Data shown:
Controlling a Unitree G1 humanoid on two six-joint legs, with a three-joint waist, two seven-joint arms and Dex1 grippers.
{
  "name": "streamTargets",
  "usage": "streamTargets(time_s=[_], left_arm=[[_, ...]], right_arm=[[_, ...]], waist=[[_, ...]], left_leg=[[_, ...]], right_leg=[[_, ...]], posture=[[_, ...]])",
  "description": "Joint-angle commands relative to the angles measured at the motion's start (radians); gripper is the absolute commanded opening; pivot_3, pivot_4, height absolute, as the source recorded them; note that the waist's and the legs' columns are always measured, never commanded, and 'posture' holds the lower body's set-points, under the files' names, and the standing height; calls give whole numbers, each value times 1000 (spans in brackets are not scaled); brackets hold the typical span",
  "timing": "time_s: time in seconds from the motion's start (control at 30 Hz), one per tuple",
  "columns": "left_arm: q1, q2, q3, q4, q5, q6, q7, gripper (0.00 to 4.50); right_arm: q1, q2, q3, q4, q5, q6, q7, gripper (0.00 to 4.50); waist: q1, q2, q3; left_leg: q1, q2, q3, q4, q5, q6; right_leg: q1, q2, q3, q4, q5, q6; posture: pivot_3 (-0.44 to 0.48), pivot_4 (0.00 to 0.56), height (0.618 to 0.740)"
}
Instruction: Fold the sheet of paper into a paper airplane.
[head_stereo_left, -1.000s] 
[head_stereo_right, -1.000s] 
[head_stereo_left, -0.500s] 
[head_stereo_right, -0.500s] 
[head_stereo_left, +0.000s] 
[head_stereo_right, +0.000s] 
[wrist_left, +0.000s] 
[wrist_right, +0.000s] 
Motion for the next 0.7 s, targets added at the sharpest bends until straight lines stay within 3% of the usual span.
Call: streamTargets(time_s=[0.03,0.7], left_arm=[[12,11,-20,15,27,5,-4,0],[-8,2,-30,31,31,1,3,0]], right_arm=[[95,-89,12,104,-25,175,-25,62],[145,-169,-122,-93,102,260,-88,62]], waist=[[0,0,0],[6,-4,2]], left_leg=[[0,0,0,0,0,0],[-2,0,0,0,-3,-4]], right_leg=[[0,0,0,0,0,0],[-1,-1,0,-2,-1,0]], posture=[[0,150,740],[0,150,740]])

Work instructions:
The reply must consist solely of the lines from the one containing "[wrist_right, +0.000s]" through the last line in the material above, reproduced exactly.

Solution for this exercise:
[wrist_right, +0.000s] 
Motion for the next 0.7 s, targets added at the sharpest bends until straight lines stay within 3% of the usual span.
Call: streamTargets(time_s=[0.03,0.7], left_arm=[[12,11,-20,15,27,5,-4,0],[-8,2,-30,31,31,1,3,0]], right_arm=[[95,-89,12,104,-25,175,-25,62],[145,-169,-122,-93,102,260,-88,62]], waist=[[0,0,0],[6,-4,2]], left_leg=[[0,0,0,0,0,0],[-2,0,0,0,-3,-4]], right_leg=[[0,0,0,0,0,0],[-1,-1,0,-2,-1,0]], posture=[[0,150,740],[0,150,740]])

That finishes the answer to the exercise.